President Obama’s announcement of Janet Yellen as his choice as the new Federal Reserve chairman has prompted speculation about what this might mean for our central bank. Perhaps this can best be judged by reviewing its recent history and Yellen’s place in it.
It is also important to focus on the fact that the Federal Reserve is structurally flawed. The institution needs to be reformed to prevent Yellen, or any other future nominee, from using the enormous power of the Fed to aid and abet the allies of big government. I intend on using the Senate’s constitutional power of consent to nominations as a means to educate the American people on the structural flaws and policies of the Fed that are bankrupting our nation.
The Fed’s favored practice of “quantitative easing” has been questionable at best. One need not be an economist or mathematician to wonder whether printing money out of thin air is a sound way to help the economy. Still, as The Washington Post’s Neil Irwin notes, “Yellen has been not merely an engineer of the Fed’s policies of ‘quantitative easing’ and ‘forward guidance,’ but a consistent voice within the central bank to go further.”
Will it now go further? Matt Nesto at Yahoo Finance added, “Yellen, who is the current vice chair of the Fed, is known for her staunch support of the controversial easy money policies that have dominated Bernanke’s two terms as Fed chief.”
“Controversial,” to say the least.
The Federal Reserve might be the most secretive institution in our history. For decades, Fed officials, politicians and various “experts” have insisted that such secrecy was integral to its independence, and therefore effectiveness. But during Bernanke’s two terms we have seen QE1 (quantitative easing), QE2 and QE3, and all were ineffective, if not destructive. An unprecedented amount of new dollars has been injected into the economy. In 2009, it was even reported that the Fed could not account for $9 trillion in off-sheet balance transactions. That amount is more than half our national debt.
When the economy doesn’t improve, what is the Fed’s eternal answer? Print even more money. In 2013, the Fed has been purchasing – and monetizing the government’s debt – at a rate of $85 billion a month. Just this year, they have added over $800 billion in government debt to their balance sheets.
Apparently President Obama’s choice for Fed chairman is just as much an advocate of this policy as her predecessor. This is madness.
The American people have a right to know what this institution is doing with the nation’s money supply. The Federal Reserve does not need prolonged secrecy—it needs to be audited.
I have introduced the bipartisan Federal Reserve Transparency Act, more commonly known as “Audit the Fed.” My bill calls to eliminate restrictions on Government Accountability Office (GAO) audits of the Federal Reserve and mandating the Fed’s credit facilities, securities purchases, and quantitative easing activities would be subject to Congressional oversight.
This bill currently has 19 co-sponsors in the Senate, including members from both parties, and companion legislation introduced in the House of Representatives earlier this year currently has over 100 co-sponsors. It passed in the House with a vote of 327 to 98 on July 25, 2012.

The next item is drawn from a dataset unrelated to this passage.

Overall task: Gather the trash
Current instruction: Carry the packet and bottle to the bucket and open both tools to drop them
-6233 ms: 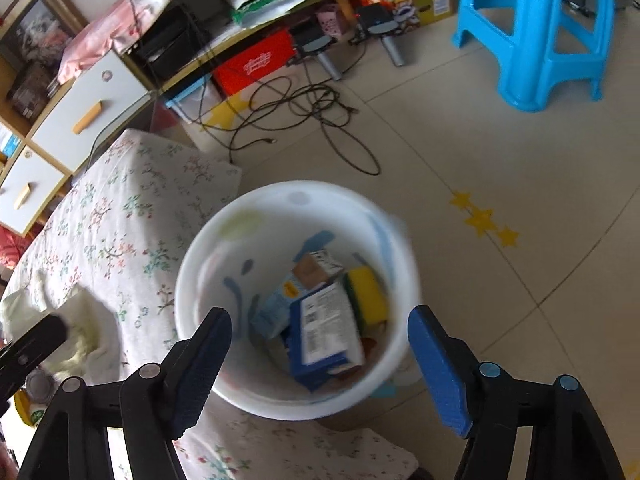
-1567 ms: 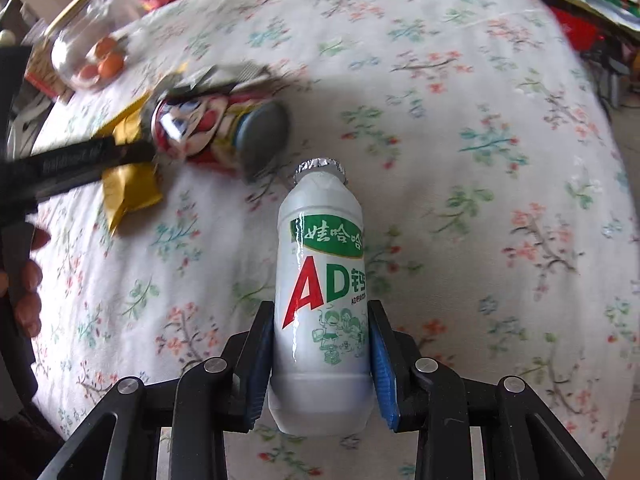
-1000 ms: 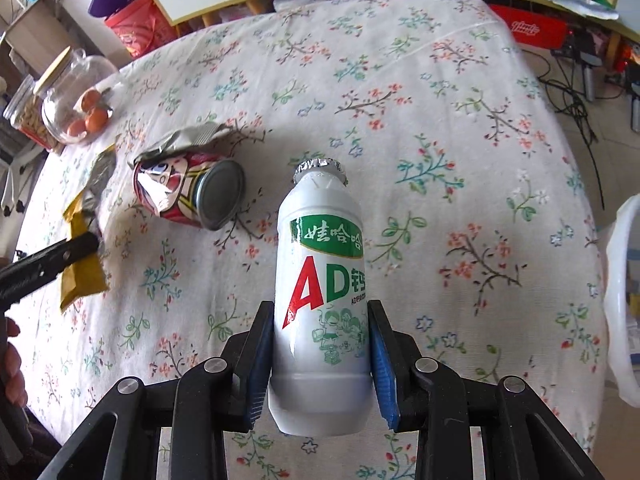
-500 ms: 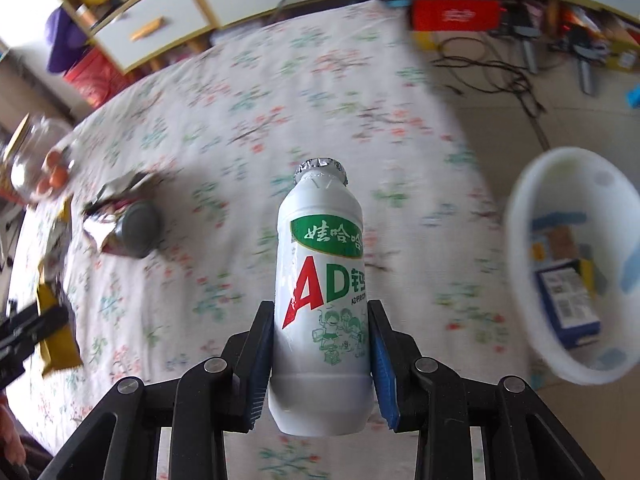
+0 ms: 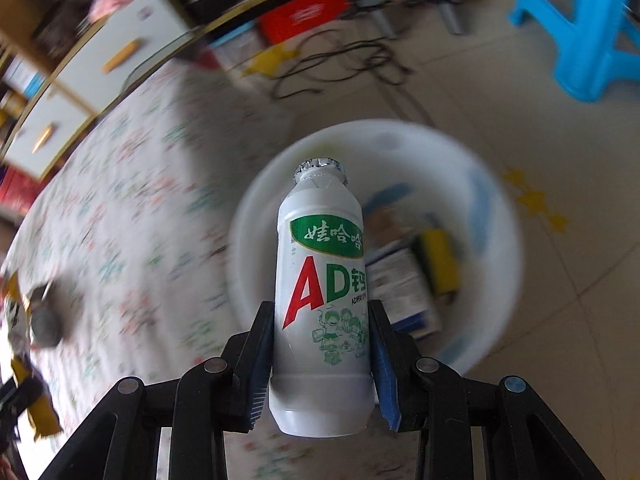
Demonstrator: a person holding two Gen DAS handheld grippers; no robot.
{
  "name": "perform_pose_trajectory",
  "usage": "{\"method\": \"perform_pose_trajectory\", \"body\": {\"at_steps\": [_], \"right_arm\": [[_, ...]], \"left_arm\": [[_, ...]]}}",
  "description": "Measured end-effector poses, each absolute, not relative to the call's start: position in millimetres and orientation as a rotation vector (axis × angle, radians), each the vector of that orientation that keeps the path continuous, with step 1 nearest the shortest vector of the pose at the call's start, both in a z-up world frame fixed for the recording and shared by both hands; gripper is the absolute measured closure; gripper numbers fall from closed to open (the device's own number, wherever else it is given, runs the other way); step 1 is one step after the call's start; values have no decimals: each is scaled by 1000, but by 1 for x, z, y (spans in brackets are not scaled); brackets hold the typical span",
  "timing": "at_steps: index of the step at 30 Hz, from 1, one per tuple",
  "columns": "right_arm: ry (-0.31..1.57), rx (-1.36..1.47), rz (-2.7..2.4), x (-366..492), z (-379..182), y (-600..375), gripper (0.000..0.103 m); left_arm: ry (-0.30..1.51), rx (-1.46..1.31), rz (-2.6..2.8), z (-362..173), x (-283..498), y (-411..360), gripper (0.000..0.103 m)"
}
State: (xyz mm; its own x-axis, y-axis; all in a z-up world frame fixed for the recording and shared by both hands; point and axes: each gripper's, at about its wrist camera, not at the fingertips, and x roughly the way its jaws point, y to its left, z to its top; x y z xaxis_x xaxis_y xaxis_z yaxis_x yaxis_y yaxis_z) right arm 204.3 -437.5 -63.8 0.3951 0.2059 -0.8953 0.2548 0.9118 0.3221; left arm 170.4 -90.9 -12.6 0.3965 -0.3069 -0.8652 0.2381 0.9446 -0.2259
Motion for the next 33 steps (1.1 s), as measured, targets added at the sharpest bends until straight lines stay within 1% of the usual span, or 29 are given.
{"method": "perform_pose_trajectory", "body": {"at_steps": [2,4,10,16,25,26,27,28,30,32,33], "right_arm": [[1176,490,-67,204,-66,-454,47],[1163,521,-86,202,-64,-466,43],[1149,555,-109,189,-59,-487,37],[1143,551,-152,176,-57,-508,34],[1136,574,-195,169,-58,-528,32],[1137,574,-194,169,-58,-528,32],[1137,573,-193,169,-57,-528,32],[1135,574,-191,169,-57,-528,32],[1132,576,-185,169,-55,-526,32],[1128,574,-180,170,-53,-524,31],[1126,572,-178,171,-53,-523,31]], "left_arm": [[1115,-50,-375,-13,176,-114,51],[1120,-39,-399,-14,180,-133,51],[1139,-11,-462,-22,194,-190,51],[1147,9,-512,-32,213,-240,51],[1119,-2,-560,-40,238,-278,49],[1113,-14,-580,-39,240,-280,46],[1110,-23,-603,-38,242,-282,40],[1109,-24,-609,-37,244,-284,37],[1107,-20,-600,-34,247,-287,21],[1088,-10,-587,-29,247,-286,17],[1080,0,-580,-27,246,-284,17]]}}
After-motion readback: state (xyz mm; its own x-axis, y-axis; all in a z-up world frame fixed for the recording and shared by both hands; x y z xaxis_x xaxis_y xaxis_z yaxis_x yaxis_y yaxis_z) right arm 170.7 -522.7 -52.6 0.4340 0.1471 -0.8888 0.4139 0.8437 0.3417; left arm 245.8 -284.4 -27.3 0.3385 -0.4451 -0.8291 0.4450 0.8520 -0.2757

The complicity of the Federal Reserve in contributing to our economic woes is something many used to ignore, but perhaps one of my father’s greatest achievements as a Congressman was to bring this issue to the forefront. As we try to get through a partial government shutdown in which the President refuses to compromise or negotiate monetary policy remains at the heart of our economic crisis. A Federal Reserve completely dedicated to exorbitant printing and spending is a serious problem, and the fact that such policies don’t change from one chairman to the next indicates that it is a systemic one.
The system needs to change. The status quo is unsustainable and quite frankly, unforgivable. Whether it’s Congress, this President and especially the Fed—wanton fiscal recklessness seems to be the permanent economic policy of the United States.
I would like to hope that Yellen might be able to bring some sobriety to the Fed, but her performance to date mostly suggests that we will see more of the same policies. I look forward to an in-depth discussion in debating her nomination, but my ultimate decision will rest on her potential effectiveness in reforming that historically irresponsible institution.
More of the same simply will not do. It cannot do. I encourage every member of Congress to join me in supporting a thorough audit of the Federal Reserve. It is time for more transparency in virtually every part of our government—and the Fed is the most logical place to start.